Computation of contribution margin per unit of each product

	Print ($)	Enlarge ($)	Frame ($)
Selling price	0.8	1.2	4.5
(-) direct material and labour costs	0.17	0.31	1.8
(-) variable manufacturing costs	0.10	0.22	0.5
(-) variable advertisement expenses	0.08 (0.8*10%)	0.12 (1.2*10%)	0.45 (4.5*10%)
Contribution margin per unit	0.45	0.55	1.75

Contribution margin per unit is the difference between the selling price and all the variable expenses. This is what has been done in the above table.

Break even point volume for each service

Break even point volume means break even point in dollars. We can find out the break even point volume by computing the break even point in units of each product first and multiplying it by the respective selling price.
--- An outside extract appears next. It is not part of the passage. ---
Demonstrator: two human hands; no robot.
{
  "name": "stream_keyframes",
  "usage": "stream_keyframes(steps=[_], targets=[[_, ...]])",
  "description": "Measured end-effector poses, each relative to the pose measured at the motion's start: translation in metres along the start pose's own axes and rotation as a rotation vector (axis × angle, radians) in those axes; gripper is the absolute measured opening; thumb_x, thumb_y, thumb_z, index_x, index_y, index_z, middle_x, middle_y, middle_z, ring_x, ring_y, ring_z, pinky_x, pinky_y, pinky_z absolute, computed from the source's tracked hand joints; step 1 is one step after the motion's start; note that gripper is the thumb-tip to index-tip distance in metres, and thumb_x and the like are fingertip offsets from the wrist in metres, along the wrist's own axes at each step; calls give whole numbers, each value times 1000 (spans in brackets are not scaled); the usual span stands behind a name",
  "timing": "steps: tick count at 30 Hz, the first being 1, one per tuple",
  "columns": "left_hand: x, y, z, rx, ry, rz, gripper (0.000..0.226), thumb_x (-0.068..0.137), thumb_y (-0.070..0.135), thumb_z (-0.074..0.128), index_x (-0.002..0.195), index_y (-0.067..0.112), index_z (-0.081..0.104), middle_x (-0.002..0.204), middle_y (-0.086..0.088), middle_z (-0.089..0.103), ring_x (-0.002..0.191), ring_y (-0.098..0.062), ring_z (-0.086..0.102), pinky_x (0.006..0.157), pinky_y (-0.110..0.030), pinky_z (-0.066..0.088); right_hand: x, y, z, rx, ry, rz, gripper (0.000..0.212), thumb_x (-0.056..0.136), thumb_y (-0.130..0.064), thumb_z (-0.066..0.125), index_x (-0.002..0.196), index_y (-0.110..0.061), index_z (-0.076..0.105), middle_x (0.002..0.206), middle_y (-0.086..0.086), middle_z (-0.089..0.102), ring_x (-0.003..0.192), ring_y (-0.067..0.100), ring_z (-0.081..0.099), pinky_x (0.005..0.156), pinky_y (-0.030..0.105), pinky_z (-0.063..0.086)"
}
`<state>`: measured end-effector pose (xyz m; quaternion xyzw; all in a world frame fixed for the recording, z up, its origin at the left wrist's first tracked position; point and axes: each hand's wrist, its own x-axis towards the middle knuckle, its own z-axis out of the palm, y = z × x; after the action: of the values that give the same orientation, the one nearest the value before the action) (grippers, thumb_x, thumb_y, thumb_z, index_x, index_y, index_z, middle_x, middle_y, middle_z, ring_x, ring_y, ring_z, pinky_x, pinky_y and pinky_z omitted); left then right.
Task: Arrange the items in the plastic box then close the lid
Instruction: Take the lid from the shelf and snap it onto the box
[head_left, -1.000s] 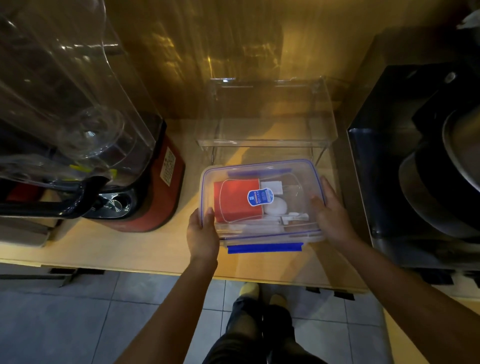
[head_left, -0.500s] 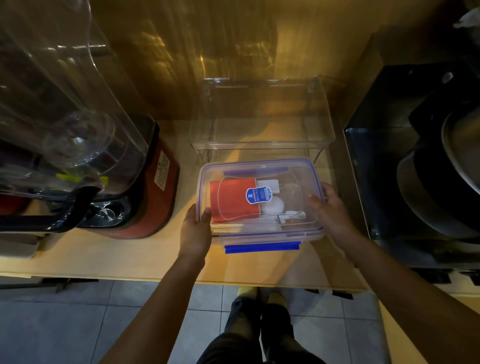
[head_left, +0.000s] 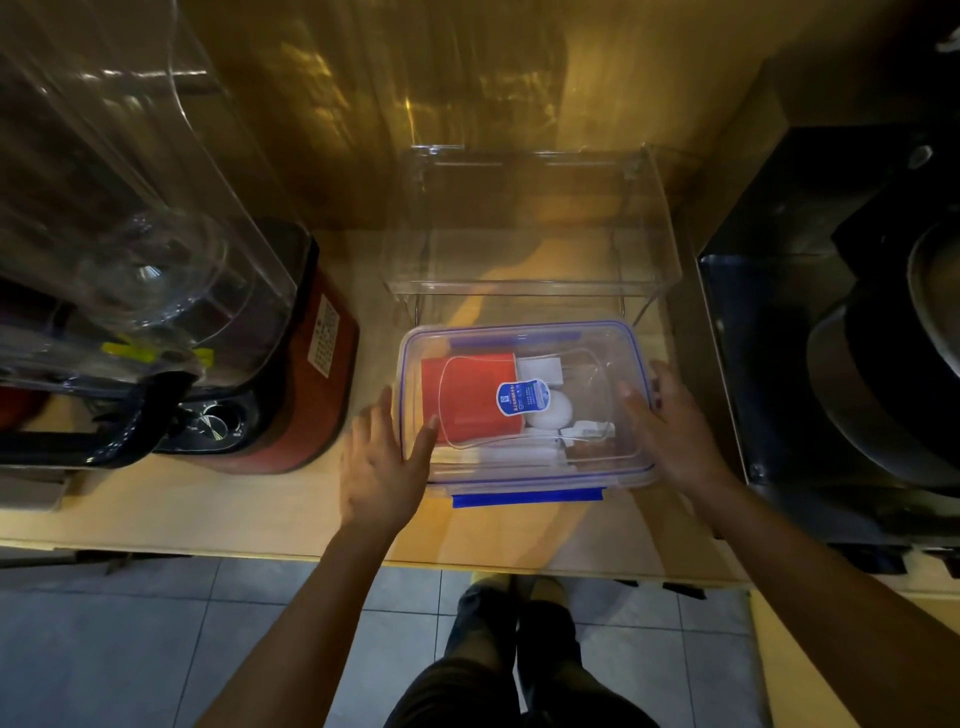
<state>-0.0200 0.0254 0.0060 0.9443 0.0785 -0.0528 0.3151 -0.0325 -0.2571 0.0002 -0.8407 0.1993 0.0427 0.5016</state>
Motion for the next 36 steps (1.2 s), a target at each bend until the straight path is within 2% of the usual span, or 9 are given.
stream_keyframes(steps=[4,7,10,13,19,25,29,33,36], targets=[[19,16,2,165,18,303,69,90,57,37,146,19,23,155,-7,29,146,-23,17,117,-41,18,16,-5,1,-282,-6,-182,49,94,-44,42,140,-40,27,147,2,33,122,17,43,93,36,42],[30,22,10,301,-57,344,69,91,61,29,148,25,14,159,0,13,147,-18,1,119,-38,2,23,-5,4,-290,-38,-109,52,95,-47,37,144,-42,18,155,2,19,136,24,31,102,42,36],[34,24,15,304,-58,286,65,91,57,33,147,28,17,160,-2,12,147,-22,4,118,-45,7,23,-8,3,-214,-48,-73,44,95,-47,37,137,-48,24,124,1,47,106,16,50,80,34,45],[39,25,13,102,5,24,64,90,55,39,145,28,21,156,-14,20,141,-34,21,111,-52,23,18,-11,2,15,-28,-7,19,93,-39,46,111,-39,50,94,-13,60,88,10,62,63,22,47],[44,18,3,-38,-46,-33,57,93,49,42,144,34,23,150,-17,28,133,-38,36,103,-50,35,11,-9,-10,169,-163,183,11,87,-34,61,91,-24,58,86,-1,68,69,10,68,50,19,49],[46,19,5,354,-75,461,55,90,48,34,143,33,28,156,-3,26,146,-22,14,116,-48,13,29,-23,2,137,-51,245,33,89,-46,50,102,-17,61,94,3,65,86,20,63,71,36,52],[49,13,16,444,-135,431,56,87,65,15,137,55,-9,160,9,6,146,-15,-4,115,-54,6,38,-28,12,135,-27,217,33,92,-40,50,112,-16,59,105,8,64,94,23,62,83,41,51],[50,11,19,436,-131,408,57,83,70,6,136,56,-10,160,10,5,147,-17,-3,115,-52,16,42,-29,11,145,-31,225,31,91,-37,52,108,-13,62,104,11,66,94,26,63,85,43,51],[51,10,21,464,-127,422,55,83,69,3,132,56,-19,160,8,5,145,-14,-9,117,-48,5,48,-32,10,196,-64,267,29,88,-39,56,102,-15,66,103,11,69,96,27,65,90,46,51]])
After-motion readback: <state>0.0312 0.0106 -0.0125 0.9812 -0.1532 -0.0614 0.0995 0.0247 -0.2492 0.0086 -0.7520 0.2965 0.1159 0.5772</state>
But to do this we must find the combined contribution per unit as shown below:

The sales mix of (print: enlarge: frame) is given to be 3:4:1.

Combined contribution per unit= total contribution for sales mix/total units

= [(3*0.45)+(4*0.55)+(1*1.75)]/(3+4+1)

=$0.6625 per unit

Break even point (units)= fixed cost/combined contribution per unit

= 129320/0.6625= 195200 units

Sales mix

	Print	Enlarge	Frame
Break even units (195200 in 3:4:1) (units)	73200	97600	24400
Selling price per unit($)	0.8	1.2	4.5
Break even point volume for each service($)	58560	117120	109800

Total sales for profit after tax of $252000

To compute the sales to get a desired profit, we must use the equation for desired profit as shown below:

Total sales units= (fixed expenses+desired profit)/contribution per unit

Fixed expenses= $129320

Desired profit= (252000*100)/60= $420000

The desired profit is given after tax. We have to convert it to before tax profit to be able to use it in the desired profit equation.

Contribution per unit= $0.6625 per unit

Applying all this is the desired profit equation,

Total sales units= (129320+ 420000)/0.6625= 829162 units (rounded off)

Total sales units to earth an after tax profit of $252000 is, 829162 units.